Who was the subject of an advertisement in a colonial American newspaper 250 years ago today?
“Ran away … a Negro man slave named BOSTON.”
An enslaved man known as Boston was determined to seize his liberty in the summer of 1771. He escaped from his enslaver, Caleb Humastun of Waterbury, Connecticut, on August 1. Just over a week later, Boston was captured in Lyme, the town where his former enslaver, Ezra Selden resided. Perhaps he had ventured there to visit family or friends. Perhaps he intended to encourage or assist family or friends in freeing themselves as well. Humastun did not concern himself with such details in the advertisement he placed in the August 16 edition of the New-London Gazette. Like every other “runaway” advertisement, it relayed events from the perspective of the enslaver rather than the enslaved. Whatever Boston’s motivation for heading to Lyme, he ended up “hand cuff’d” upon being captured. That, however, did not prevent him from making his escape, freeing himself a second time.

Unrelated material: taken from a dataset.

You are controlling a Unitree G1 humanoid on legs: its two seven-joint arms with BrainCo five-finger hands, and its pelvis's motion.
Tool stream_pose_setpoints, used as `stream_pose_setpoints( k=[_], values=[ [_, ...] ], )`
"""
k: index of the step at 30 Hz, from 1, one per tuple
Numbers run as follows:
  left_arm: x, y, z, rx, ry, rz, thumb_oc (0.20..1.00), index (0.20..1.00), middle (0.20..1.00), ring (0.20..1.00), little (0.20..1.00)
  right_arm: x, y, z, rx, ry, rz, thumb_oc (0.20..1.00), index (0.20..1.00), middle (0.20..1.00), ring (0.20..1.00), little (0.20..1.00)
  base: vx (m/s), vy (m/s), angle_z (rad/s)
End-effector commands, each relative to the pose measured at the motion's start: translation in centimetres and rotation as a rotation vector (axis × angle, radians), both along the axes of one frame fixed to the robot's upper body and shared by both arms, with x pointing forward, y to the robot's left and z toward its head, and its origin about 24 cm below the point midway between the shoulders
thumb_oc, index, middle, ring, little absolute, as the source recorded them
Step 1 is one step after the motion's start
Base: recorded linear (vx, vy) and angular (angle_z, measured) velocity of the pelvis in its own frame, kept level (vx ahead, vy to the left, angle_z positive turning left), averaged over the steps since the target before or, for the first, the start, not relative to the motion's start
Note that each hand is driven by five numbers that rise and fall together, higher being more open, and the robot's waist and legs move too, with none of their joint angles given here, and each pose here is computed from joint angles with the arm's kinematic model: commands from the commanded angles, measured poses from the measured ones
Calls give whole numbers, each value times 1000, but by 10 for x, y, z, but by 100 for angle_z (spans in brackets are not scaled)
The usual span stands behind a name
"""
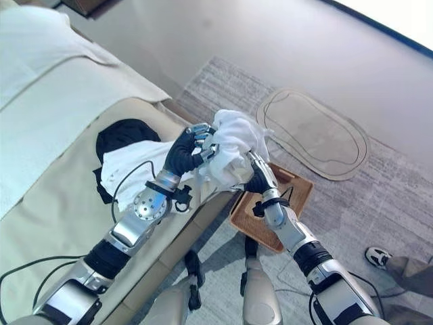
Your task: Pick up clothes into the bucket
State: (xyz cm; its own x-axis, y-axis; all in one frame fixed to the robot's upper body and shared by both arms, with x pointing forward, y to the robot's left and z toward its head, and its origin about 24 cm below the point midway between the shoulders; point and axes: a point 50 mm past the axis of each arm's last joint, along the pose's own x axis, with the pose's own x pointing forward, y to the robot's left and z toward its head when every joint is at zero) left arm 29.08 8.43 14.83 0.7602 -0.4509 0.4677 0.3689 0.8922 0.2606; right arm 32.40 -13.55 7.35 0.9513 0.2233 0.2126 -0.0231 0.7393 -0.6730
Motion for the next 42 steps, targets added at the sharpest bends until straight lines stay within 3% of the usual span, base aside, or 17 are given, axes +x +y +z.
stream_pose_setpoints(
  k=[1, 10, 17, 29, 30, 31, 32, 33, 34, 42],
  values=[
    [-16, -12, 10, -80, -39, -120, 200, 200, 200, 200, 200, -5, 14, 14, 101, -49, 89, 1000, 1000, 1000, 1000, 1000, 168, -10, 9],
    [-25, -7, -2, -61, 21, -127, 200, 200, 200, 200, 200, -25, 15, 5, 344, 12, 77, 1000, 1000, 1000, 1000, 1000, 98, -1, 3],
    [-28, 1, -13, -68, 75, -109, 200, 200, 200, 200, 200, -35, 5, 3, 373, 0, 35, 1000, 1000, 1000, 1000, 1000, 53, -8, -1],
    [-39, -18, -17, -169, 180, -257, 200, 200, 200, 200, 200, -34, 44, 20, 482, -2, 204, 1000, 1000, 1000, 1000, 1000, 0, 0, 0],
    [-41, -21, -19, -185, 204, -284, 200, 200, 200, 200, 200, -34, 52, 23, 498, 2, 235, 900, 900, 900, 900, 900, 25, 1, 4],
    [-44, -25, -22, -210, 236, -314, 200, 200, 200, 200, 200, -34, 59, 25, 505, 6, 264, 561, 561, 561, 561, 561, -30, -3, 3],
    [-44, -25, -21, -210, 235, -314, 200, 200, 200, 200, 200, -33, 59, 26, 505, 5, 264, 504, 504, 504, 504, 504, 0, 0, 0],
    [-44, -26, -21, -213, 241, -325, 200, 200, 200, 200, 200, -33, 61, 26, 505, 7, 272, 319, 319, 319, 319, 319, 0, 0, 0],
    [-45, -27, -22, -222, 250, -337, 200, 200, 200, 200, 200, -34, 63, 26, 507, 11, 282, 200, 200, 200, 200, 200, 0, 0, 0],
    [-46, -33, -19, -223, 249, -369, 200, 200, 200, 200, 200, -38, 71, 23, 507, 57, 342, 200, 200, 200, 200, 200, -4, 0, 0]
  ],
)
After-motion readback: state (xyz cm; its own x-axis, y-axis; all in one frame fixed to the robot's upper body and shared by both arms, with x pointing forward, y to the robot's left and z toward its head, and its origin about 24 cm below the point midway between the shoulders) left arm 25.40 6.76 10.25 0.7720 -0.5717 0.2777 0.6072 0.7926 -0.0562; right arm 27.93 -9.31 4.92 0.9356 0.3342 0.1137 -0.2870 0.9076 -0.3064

Humastun cautioned that “Whoever shall take [Boston] up … take care he don’t again escape,” but returning the enslaved man to bondage required more than merely confining him physically “in any of his Majesty’s [jails]” or elsewhere. Colonists seeking the reward Humastun offered first had to identify and capture (again) the fugitive seeking freedom. Humastun warned readers against allowing Boston to fool them, noting that he was “pretty talkative, flattering,” and would use those qualities to “tell any story to deceive, so as to prevent being secured.” In other words, Boston was smart enough to convince others that he was not a runaway, though Humastun, like other enslavers who resorted to placing advertisements in the public prints, turned positive attributes into accusations when it came to describing Boston. He had not been able to maintain order when it came to keeping Boston laboring in Waterbury, so he instead exercised what power remained to him by shaping the narrative to his own liking when he published an advertisement in the New-London Gazette. Doing so allowed Humastun to regain some of the authority he lost when Boston liberated himself. In the end, Humastun’s advertisement revealed more about the enslaver and his insecurities than it did about the formerly enslaved and his reasons for returning to Lyme.